* **TASK BRIEF**:
Only one stretch of the listing below is wanted. Give it again exactly, from the line with "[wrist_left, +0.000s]" through the line with "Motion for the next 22".
• • • •
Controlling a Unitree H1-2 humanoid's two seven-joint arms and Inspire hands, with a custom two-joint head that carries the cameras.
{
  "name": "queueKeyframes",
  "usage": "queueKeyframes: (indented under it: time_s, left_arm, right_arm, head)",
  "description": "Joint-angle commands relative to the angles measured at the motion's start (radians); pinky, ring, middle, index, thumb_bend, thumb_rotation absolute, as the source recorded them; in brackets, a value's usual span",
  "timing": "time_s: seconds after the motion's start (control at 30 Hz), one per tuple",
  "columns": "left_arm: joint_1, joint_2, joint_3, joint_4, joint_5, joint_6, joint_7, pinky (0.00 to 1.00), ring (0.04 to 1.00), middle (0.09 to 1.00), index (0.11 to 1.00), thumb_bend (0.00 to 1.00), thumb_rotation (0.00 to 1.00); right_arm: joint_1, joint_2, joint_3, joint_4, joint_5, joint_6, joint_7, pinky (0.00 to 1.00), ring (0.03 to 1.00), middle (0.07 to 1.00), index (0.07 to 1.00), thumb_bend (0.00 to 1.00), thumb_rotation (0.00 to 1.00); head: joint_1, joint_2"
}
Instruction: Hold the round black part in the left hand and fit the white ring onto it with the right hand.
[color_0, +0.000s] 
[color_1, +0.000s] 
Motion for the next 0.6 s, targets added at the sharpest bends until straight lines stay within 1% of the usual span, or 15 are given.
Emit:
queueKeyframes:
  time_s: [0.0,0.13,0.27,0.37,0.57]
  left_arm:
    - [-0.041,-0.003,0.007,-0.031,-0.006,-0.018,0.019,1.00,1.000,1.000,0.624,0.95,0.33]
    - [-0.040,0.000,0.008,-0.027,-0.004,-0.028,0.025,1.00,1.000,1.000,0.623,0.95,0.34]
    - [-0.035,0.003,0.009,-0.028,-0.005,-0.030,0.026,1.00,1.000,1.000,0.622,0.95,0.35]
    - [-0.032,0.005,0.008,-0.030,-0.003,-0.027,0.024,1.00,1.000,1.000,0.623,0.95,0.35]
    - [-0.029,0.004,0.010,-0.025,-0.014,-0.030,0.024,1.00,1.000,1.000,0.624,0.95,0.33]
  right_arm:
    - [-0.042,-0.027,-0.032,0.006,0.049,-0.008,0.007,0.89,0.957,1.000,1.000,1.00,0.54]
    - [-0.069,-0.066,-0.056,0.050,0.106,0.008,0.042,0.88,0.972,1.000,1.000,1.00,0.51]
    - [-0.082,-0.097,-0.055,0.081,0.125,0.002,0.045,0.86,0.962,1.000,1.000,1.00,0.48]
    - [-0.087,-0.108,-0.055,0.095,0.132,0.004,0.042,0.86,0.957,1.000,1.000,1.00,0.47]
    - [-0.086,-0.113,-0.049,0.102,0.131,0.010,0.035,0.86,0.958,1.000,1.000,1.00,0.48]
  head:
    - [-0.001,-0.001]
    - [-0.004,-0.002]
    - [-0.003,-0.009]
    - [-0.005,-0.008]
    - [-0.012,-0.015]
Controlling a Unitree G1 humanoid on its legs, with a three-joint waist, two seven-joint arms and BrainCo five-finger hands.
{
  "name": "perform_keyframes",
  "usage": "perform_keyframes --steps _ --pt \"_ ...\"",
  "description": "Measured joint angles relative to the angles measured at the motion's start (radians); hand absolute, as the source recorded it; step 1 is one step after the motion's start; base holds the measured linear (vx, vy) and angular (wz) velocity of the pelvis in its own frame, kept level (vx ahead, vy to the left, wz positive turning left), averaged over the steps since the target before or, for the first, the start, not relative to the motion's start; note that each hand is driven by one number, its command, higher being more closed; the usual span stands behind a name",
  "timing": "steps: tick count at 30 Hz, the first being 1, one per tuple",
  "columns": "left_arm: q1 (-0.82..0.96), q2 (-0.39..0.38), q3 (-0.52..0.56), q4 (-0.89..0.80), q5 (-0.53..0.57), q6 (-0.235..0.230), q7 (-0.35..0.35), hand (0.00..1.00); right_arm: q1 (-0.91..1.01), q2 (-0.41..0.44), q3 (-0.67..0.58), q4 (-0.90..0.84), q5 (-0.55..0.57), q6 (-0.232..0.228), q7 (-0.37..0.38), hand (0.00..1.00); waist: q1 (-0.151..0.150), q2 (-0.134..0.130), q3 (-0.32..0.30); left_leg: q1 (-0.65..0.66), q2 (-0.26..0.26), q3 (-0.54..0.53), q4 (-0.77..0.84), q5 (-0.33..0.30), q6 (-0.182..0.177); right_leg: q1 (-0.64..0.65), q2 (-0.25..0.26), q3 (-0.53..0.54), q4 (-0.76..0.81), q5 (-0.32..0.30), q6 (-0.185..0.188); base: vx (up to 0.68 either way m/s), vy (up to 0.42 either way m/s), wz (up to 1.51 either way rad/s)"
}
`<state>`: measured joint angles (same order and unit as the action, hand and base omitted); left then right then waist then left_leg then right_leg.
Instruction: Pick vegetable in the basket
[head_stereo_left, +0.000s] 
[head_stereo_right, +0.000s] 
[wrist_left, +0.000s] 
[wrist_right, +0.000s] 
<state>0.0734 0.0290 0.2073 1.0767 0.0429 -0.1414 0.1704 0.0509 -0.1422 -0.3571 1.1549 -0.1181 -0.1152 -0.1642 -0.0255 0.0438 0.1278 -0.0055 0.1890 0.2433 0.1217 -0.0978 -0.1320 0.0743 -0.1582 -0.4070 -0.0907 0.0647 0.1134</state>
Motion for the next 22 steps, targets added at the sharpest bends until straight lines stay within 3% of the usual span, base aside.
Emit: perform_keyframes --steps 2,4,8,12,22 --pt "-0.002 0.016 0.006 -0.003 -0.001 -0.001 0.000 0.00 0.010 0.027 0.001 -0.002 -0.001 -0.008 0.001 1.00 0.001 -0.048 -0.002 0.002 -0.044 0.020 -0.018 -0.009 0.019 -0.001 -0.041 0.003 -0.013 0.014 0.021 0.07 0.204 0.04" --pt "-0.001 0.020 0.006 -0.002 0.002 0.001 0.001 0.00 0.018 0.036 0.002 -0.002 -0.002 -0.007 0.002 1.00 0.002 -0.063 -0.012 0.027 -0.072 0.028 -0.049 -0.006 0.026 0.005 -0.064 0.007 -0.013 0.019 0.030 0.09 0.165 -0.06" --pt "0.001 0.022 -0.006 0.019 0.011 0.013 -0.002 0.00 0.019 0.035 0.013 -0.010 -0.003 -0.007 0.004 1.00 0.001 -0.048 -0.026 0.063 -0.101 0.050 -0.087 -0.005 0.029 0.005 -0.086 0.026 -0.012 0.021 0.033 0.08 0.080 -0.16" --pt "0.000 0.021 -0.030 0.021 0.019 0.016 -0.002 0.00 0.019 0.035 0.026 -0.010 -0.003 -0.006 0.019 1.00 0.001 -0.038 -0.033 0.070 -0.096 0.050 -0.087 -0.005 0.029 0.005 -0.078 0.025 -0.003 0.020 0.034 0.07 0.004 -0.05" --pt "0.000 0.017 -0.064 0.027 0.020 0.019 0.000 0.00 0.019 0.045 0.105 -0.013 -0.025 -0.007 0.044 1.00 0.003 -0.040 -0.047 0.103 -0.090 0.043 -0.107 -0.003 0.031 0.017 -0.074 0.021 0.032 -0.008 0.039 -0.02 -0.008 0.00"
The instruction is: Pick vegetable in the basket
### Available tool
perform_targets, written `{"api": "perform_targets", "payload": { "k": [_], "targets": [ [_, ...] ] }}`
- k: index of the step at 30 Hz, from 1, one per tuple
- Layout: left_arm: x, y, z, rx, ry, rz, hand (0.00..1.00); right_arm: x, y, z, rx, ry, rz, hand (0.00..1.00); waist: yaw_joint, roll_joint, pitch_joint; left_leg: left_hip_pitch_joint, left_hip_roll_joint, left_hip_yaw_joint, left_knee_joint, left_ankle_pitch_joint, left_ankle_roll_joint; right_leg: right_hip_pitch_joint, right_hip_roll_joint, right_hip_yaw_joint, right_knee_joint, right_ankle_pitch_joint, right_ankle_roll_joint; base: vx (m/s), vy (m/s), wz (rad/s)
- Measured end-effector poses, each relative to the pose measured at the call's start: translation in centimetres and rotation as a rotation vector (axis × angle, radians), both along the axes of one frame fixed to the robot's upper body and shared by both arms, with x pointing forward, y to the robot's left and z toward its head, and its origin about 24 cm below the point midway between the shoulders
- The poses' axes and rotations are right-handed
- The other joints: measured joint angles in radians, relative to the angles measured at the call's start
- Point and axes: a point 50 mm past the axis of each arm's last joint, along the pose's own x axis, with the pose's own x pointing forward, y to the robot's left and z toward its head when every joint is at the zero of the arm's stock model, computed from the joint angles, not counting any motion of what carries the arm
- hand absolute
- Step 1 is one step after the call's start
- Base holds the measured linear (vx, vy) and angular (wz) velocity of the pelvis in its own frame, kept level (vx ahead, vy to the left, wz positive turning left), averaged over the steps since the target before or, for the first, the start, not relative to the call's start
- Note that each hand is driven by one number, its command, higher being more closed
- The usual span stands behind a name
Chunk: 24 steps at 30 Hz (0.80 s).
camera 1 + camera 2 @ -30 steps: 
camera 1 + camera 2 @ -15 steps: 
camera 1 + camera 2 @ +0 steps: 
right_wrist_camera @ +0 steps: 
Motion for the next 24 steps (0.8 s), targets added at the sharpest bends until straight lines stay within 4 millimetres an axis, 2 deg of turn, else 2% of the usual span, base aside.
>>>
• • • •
* **EXERCISE SOLUTION**:
[wrist_left, +0.000s] 
[wrist_right, +0.000s] 
<state>0.0734 0.0290 0.2073 1.0767 0.0429 -0.1414 0.1704 0.0509 -0.1422 -0.3571 1.1549 -0.1181 -0.1152 -0.1642 -0.0255 0.0438 0.1278 -0.0055 0.1890 0.2433 0.1217 -0.0978 -0.1320 0.0743 -0.1582 -0.4070 -0.0907 0.0647 0.1134</state>
Motion for the next 22 steps, targets added at the sharpest bends until straight lines stay within 3% of the usual span, base aside.

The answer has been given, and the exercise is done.